(Data entries)

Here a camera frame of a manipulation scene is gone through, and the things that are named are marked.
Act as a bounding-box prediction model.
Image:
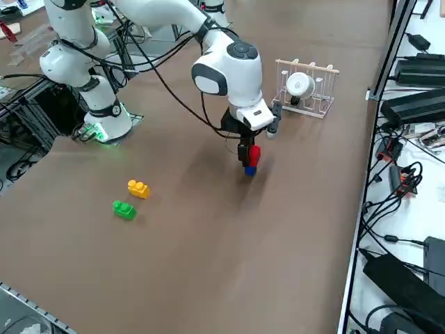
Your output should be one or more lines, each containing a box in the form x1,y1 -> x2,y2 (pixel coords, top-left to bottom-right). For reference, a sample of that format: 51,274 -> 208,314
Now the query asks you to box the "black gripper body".
220,108 -> 259,141

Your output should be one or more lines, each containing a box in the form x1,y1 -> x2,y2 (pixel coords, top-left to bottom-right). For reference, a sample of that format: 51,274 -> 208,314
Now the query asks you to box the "red wooden cube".
249,145 -> 262,168

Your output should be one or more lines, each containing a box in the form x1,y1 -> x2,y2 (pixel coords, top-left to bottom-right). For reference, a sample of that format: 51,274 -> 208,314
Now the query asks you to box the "white cup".
285,72 -> 316,105

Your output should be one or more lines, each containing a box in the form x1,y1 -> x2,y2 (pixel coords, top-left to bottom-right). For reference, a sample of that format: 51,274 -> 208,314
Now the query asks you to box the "yellow toy building block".
127,179 -> 152,200

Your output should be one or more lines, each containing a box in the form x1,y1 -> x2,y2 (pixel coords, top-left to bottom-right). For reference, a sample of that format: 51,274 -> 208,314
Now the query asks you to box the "green toy building block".
112,200 -> 138,221

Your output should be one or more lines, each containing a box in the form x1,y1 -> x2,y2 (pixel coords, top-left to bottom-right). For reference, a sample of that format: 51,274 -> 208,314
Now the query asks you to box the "orange and black box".
378,137 -> 405,161

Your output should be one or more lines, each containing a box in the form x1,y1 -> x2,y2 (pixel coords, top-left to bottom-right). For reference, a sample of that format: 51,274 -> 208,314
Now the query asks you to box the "black ribbed power brick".
380,88 -> 445,128
395,54 -> 445,88

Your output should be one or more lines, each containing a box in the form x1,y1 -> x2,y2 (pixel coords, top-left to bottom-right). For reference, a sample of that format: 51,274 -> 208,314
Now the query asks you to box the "large black power brick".
362,252 -> 445,334

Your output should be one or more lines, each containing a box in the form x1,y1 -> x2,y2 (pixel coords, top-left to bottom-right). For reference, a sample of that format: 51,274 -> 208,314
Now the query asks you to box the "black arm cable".
104,0 -> 244,141

BRIEF
Output every entry exactly, leaving out pictures.

TASK OUTPUT
Here a camera frame of a manipulation scene is gone through, and the things that are named are marked.
Act as a bounding-box prediction model.
Image:
Your output should be one or more lines, each containing a box in the form x1,y1 -> x2,y2 (pixel coords, top-left to bottom-right). For reference, a sample of that format: 51,274 -> 208,314
Now the query asks you to box the "black gripper body".
220,108 -> 259,141

Your output should be one or more lines, each containing a box in the form x1,y1 -> x2,y2 (pixel coords, top-left to bottom-right). For reference, a sample of that format: 51,274 -> 208,314
Now the query asks you to box the "red wooden cube".
249,145 -> 262,168

Your output should be one or more lines, each containing a box in the form x1,y1 -> x2,y2 (pixel coords, top-left to bottom-right). For reference, a sample of that format: 51,274 -> 208,314
Now the query asks you to box the "white cup".
285,72 -> 316,105

Your output should be one or more lines, each containing a box in the form x1,y1 -> x2,y2 (pixel coords, top-left to bottom-right). For reference, a sample of that format: 51,274 -> 208,314
Now the query asks you to box the "yellow toy building block".
127,179 -> 152,200

Your output should be one or more lines, each containing a box in the form x1,y1 -> x2,y2 (pixel coords, top-left to bottom-right). For reference, a sample of that format: 51,274 -> 208,314
Now the query asks you to box the "green toy building block".
112,200 -> 138,221

Your output should be one or more lines, each containing a box in the form x1,y1 -> x2,y2 (pixel coords, top-left to bottom-right). For reference, a sample of that format: 51,274 -> 208,314
Now the query asks you to box the "orange and black box".
378,137 -> 405,161

Your output should be one or more lines, each containing a box in the form x1,y1 -> x2,y2 (pixel coords, top-left to bottom-right). For reference, a sample of that format: 51,274 -> 208,314
Now the query asks you to box the "black ribbed power brick".
380,88 -> 445,128
395,54 -> 445,88

Your output should be one or more lines, each containing a box in the form x1,y1 -> x2,y2 (pixel coords, top-left to bottom-right). For reference, a sample of that format: 51,274 -> 208,314
Now the query asks you to box the "large black power brick".
362,252 -> 445,334

Your output should be one or more lines, each containing a box in the form x1,y1 -> x2,y2 (pixel coords, top-left to bottom-right). For reference, a sample of that format: 51,274 -> 208,314
Now the query asks you to box the "black arm cable".
104,0 -> 244,141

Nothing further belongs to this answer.